İyi oluş, ülkede yaşayanların yaşamlarından genel olarak ne kadar tatmin sağladıkları ile ilgilidir. Gallup Dünya Anketi’nin bir parçası olarak toplanan veriye dayanarak 0 ile 10 arasındaki bir ölçek (Cantril Ölçeği) üzerinden değerlendirilir. Buradaki mantık şudur: Birisinin yaşamının ne kadar iyi olduğunu bilmek istiyorsanız bunu, ona doğrudan sorun. Ankete katılanlara “yaşam merdiveni” sorusu yöneltilir. “En tepedeki basamağın 10 olduğu bir merdiven hayal edin. Merdivenin tepesi, sizin için mümkün olan en iyi yaşamı (10) ve merdivenin altı (0), sizin için mümkün olan en kötü hayatı temsil etmektedir. Kişisel olarak, şu anda merdivenin hangi basamağında duruyorsunuz?”

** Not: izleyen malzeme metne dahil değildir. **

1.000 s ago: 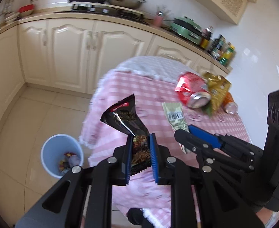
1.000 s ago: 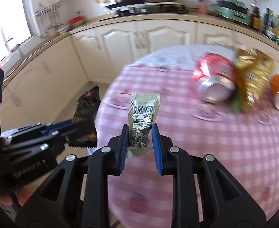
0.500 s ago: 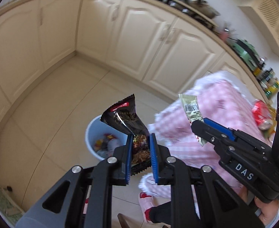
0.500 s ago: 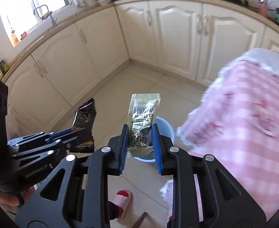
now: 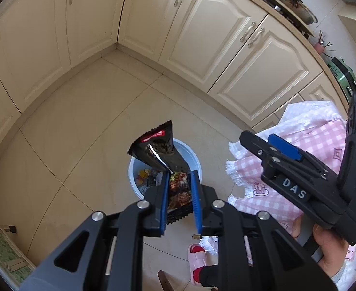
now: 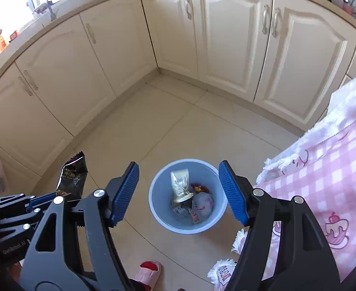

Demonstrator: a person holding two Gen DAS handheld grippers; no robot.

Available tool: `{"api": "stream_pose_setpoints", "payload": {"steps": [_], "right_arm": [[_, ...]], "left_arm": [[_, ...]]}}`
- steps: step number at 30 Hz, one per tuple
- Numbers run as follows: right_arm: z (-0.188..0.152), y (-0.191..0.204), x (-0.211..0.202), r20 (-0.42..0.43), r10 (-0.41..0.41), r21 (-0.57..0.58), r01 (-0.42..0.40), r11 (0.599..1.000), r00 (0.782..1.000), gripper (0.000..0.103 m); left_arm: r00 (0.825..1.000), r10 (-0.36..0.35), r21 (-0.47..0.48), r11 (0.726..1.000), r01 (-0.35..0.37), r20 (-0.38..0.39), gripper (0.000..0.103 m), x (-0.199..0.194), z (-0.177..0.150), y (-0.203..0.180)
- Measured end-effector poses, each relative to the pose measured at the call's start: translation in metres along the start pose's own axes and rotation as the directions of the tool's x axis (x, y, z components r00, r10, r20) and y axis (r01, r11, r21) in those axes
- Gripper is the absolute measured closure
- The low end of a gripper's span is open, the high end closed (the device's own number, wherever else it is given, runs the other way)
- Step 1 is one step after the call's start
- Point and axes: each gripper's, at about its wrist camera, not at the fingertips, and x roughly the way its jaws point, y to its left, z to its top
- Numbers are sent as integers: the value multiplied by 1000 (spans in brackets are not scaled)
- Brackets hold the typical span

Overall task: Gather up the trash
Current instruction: 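Carry both packets over the blue bin and open both tools to drop them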

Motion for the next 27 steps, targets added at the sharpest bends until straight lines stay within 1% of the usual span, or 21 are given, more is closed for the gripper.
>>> {"api": "stream_pose_setpoints", "payload": {"steps": [3, 6, 9, 11, 13, 15, 17, 19, 21, 22, 23, 27], "right_arm": [[-2, -5, 1, -7, -41, -2, 41, 999, 999, 35], [-4, -11, -3, -6, -62, -10, 62, 998, 998, 35], [-5, -16, -8, 2, -57, 1, 57, 998, 998, 35], [-4, -21, -15, 19, -52, 16, 52, 999, 998, 35], [-3, -23, -21, 38, -64, 22, 64, 998, 997, 34], [-1, -26, -26, 62, -93, 28, 91, 995, 994, 33], [-1, -28, -32, 94, -140, 33, 137, 990, 986, 33], [-1, -30, -37, 119, -153, 44, 149, 988, 981, 32], [1, -34, -43, 139, -154, 60, 147, 987, 978, 31], [1, -35, -46, 144, -156, 63, 148, 987, 977, 31], [2, -38, -49, 151, -153, 74, 143, 987, 977, 31], [3, -44, -61, 168, -152, 85, 139, 987, 974, 31]], "left_arm": [[1000, -2, 3, 1000, 2, -26, 86, 18, 3, -2], [999, -5, 10, 1000, 6, -51, 86, 33, 4, -6], [997, -13, 18, 1000, 15, -76, 86, 47, 7, -13], [996, -14, 32, 999, 17, -90, 86, 55, 11, -18], [995, -20, 43, 999, 24, -97, 86, 59, 15, -24], [995, -18, 58, 998, 24, -95, 86, 60, 20, -32], [996, -24, 75, 997, 31, -83, 86, 58, 25, -40], [997, -26, 87, 996, 33, -77, 85, 55, 29, -49], [998, -16, 102, 995, 22, -61, 79, 51, 33, -56], [999, -3, 110, 994, 9, -52, 69, 49, 34, -59], [999, 11, 120, 993, -6, -41, 66, 46, 35, -63], [1000, -6, 112, 994, 9, -24, 65, 35, 37, -67]]}}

Yaşam beklentisi verisi Birleşmiş Milletler’in İnsani Gelişme Raporu’ndan alınır. Eşitsizlik, belirli bir ülkede yaşam beklentisi ve iyi oluş değerlerinin ne kadar eşitsiz dağıldığının ölçüsüdür.
Ekolojik Ayak İzi göstergesi kaynak tüketimini gösterir ve ekolojik sürdürülebilirliği MGE’ye ekler. Ekolojik Ayak İzi, bir ülkenin tüketim kalıbını sürdürmek için kişi başına gereken ortalama toprak miktarıdır. Toprak miktarı hesabında yenilenebilir kaynak kullanımı (en önemlileri yiyecek ve orman ürünleri), altyapının kullandığı alanlar ve CO2 emisyonlarını massetmek için gerekli olan alanlar dikkate alınır. Standart bir birim olan küresel hektar cinsinden ifade edilir.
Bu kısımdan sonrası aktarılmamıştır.